Case 2: Large Left ICA Aneurysm

A 62-year-old man reports word-finding difficulty, confusion, seizure, and subsequent aphasia for a couple of months. A CT scan was performed and illustrated a large frontotemporal mass measuring approximately 8 cm in the greatest dimension. This was followed with an MRI scan and an angiogram, which showed a large left ICA bifurcation aneurysm that had a significant amount of thrombosis with filling (Fig. 9.3). The patient elected to undergo surgical treatment. A left-sided orbitozygomatic skull base approach was performed for this case. Upon opening the dura, the aneurysmal mass was apparent on the aperture of the Sylvian fissure. After careful dissection, a small segment of the supraclinoid ICA was isolated for proximal control. The aneurysmal thromboendarterectomy was performed, and the aneurysm was mobilized. It was noted that the MCA bifurcation, the M1 segment, the anterior choroidal artery, and the lenticulostriate arteries were adherent to the aneurysmal wall, which were dissected free subsequently and protected. Before temporary clips were placed on the A1, M1, and supraclinoid ICA, fresh arterial bleeding was experienced and was controlled with suction. Under temporary clipping, thrombectomy was continued with thromboendarterectomy and incision of a redundant aneurysmal wall. Ten aneurysm clips, including straight and bayonet clips, were stacked to reconstruct the aneurysm (Fig. 9.4). Indocyanine green video angiography confirmed the patency of all cerebral vessels. Postoperative angiogram confirmed the obliteration of the aneurysm (Fig. 9.4). The patient did well postoperatively and had no neurological symptoms at 1-year follow-up after the surgery [18].

Fig. 9.3
figure 3

Preoperative imaging studies for a large left ICA aneurysm in case 2 (Cikla et al. [18]). (a) Non-contrast, axial CT of the head revealing a left frontotemporal, well-circumscribed heterogeneous, 8 cm mass causing 6 mm midline shift. The lesion harbors some centrolateral, strongly hyperdense areas representing calcification. (b) FLAIR MRI revealing perilesional edema, mass effect to the thalamus, and anterior limb of the internal capsule. (c) Non-contrast, T1-weighted axial magnetic resonance images revealing a round, well-circumscribed left frontotemporal lesion which is hyperintense to the brain parenchyma with posterior heterogeneity.
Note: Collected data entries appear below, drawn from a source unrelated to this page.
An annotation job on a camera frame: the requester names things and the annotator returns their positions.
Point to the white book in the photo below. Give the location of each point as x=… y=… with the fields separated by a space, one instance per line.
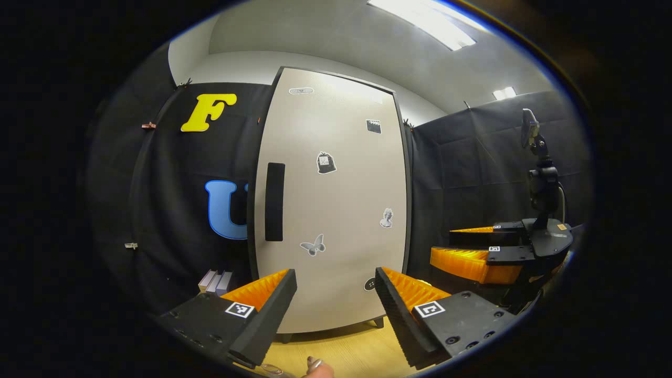
x=206 y=282

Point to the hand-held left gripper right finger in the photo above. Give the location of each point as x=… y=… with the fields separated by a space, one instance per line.
x=396 y=315

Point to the black backdrop cloth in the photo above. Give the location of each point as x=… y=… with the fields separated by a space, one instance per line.
x=168 y=210

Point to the pale grey book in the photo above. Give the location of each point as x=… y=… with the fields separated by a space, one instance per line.
x=215 y=283

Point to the beige cabinet door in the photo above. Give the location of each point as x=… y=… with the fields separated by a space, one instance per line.
x=341 y=199

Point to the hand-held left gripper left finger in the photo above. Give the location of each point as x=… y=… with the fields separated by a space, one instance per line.
x=273 y=315

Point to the blue-grey book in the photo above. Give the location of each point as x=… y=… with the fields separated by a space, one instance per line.
x=224 y=283

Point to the small ceiling light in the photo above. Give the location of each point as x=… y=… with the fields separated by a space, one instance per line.
x=504 y=93

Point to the grey cabinet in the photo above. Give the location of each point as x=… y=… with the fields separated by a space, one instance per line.
x=251 y=220

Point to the long ceiling light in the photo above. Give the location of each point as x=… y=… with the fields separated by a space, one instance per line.
x=425 y=23

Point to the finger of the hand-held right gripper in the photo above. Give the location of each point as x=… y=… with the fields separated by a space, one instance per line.
x=504 y=236
x=512 y=254

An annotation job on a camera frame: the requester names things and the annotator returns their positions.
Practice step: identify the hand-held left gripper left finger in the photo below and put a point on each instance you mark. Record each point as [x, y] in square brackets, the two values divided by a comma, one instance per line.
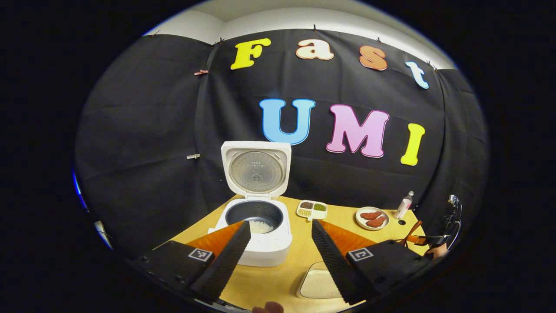
[226, 265]

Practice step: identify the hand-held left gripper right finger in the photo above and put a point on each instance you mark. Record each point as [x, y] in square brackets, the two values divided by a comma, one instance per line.
[332, 265]

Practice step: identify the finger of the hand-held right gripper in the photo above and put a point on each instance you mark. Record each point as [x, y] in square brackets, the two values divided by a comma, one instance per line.
[417, 239]

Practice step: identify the brown wooden spoon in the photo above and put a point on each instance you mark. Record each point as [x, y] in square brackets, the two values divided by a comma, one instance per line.
[415, 229]

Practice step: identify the white rectangular rice container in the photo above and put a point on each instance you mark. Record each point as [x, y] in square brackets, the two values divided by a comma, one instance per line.
[317, 282]

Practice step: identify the white rice cooker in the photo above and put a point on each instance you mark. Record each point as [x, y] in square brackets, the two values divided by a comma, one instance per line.
[271, 254]

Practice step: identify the white rice pile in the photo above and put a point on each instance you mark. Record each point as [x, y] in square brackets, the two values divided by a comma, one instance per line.
[263, 227]

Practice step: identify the small pink label bottle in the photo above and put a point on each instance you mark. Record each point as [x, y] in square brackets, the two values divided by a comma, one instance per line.
[403, 206]

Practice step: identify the red meat slice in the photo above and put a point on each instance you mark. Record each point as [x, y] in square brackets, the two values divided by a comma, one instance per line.
[377, 222]
[370, 214]

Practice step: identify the white round plate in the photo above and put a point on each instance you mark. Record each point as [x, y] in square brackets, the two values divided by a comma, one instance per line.
[362, 224]

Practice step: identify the white divided dish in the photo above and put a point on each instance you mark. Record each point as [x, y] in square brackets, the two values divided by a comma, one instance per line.
[312, 217]

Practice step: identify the green beans pile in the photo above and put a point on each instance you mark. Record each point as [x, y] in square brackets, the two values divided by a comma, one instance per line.
[320, 207]

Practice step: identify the pale beans pile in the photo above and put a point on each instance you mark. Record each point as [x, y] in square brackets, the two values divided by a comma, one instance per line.
[304, 212]

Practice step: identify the brown beans pile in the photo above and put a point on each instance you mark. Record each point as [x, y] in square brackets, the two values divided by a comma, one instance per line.
[306, 204]

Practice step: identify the white cloth clip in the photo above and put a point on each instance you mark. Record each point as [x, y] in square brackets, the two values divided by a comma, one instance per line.
[193, 156]

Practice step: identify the black backdrop cloth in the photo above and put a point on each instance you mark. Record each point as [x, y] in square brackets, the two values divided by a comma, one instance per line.
[152, 130]

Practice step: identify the pink cloth clip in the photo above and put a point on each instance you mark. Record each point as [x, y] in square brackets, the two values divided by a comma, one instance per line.
[201, 72]

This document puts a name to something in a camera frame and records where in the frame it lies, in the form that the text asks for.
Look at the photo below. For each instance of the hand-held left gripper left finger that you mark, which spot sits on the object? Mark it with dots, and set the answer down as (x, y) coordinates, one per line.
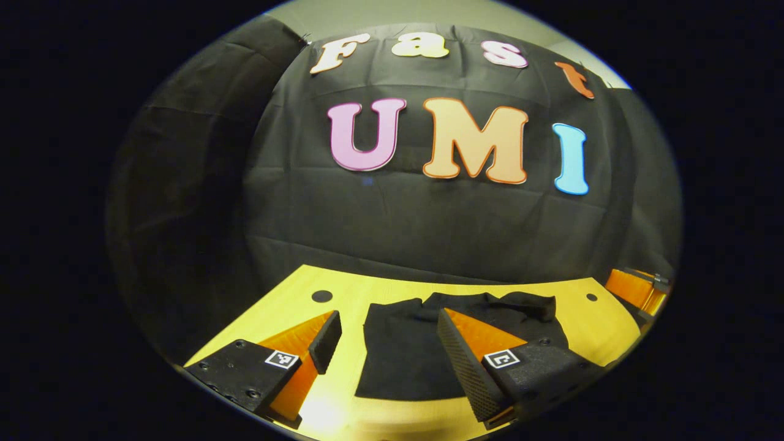
(327, 340)

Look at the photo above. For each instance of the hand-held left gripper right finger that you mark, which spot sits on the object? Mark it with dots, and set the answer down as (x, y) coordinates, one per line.
(465, 367)

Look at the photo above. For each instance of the black button-up shirt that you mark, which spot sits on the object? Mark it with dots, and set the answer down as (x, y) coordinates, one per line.
(404, 355)

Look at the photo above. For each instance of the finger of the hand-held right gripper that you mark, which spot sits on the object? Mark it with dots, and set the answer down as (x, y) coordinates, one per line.
(634, 288)

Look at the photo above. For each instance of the black backdrop cloth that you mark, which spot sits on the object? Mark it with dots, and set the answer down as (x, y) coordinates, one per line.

The lesion is 8 cm in maximal diameter with 6 mm of midline shift from left to right. (d) T2-weighted coronal magnetic resonance images of the head revealing a left frontotemporal, hypointense mass lesion with peripheral hyperintensities causing approximately 6 mm midline shift due to mass affect. (e) T1-weighted, post-contrast, sagittal magnetic resonance images revealing an 8 × 8 cm, hyperintense mass lesion harboring heterogenous areas. (f) FLAIR MRI reveals perilesional edema with mass effect to the brain stem. (g) Preoperative oblique DSA with left ICA injection demonstrates a giant carotid bifurcation aneurysm. (h) Preoperative lateral DSA of the left ICA demonstrates the carotid bifurcation aneurysm

Fig. 9.4
figure 4

Postoperative imaging studies for a large left ICA aneurysm in case 2 (Cikla et al. [18]). (a and c) Postoperative, 3D CTA reveals successful clipping of the aneurysm without any residual filling. (b and d) Postoperative, AP-DSA confirms total obliteration of the aneurysm. (e) Postoperative, DSA with lateral projection reveals no residual filling. (f and g) Postoperative AP-DSAs confirm the patency of cerebral blood flow after multiple clipping

Summary

Complex aneurysms are those with a wide neck, unusual branches, and efferent arteries that sometimes require sophisticated clipping techniques to achieve the goal of aneurysmal obliteration and parent and branch artery preservation. Complex clip reconstruction has proven to be useful in the microsurgical intervention for these aneurysms with careful preoperative surgical planning and clip construction. Whereas anterior cerebral circulation aneurysms have better defined surgical approaches and clipping techniques, posterior circulation aneurysms require modification of existing approaches to achieve proper exposure of aneurysms for surgical clipping. Application of microsurgical techniques combined with novel clip construct and new surgical approaches have increased the versatility and success of microsurgical treatment for complex intracranial aneurysms.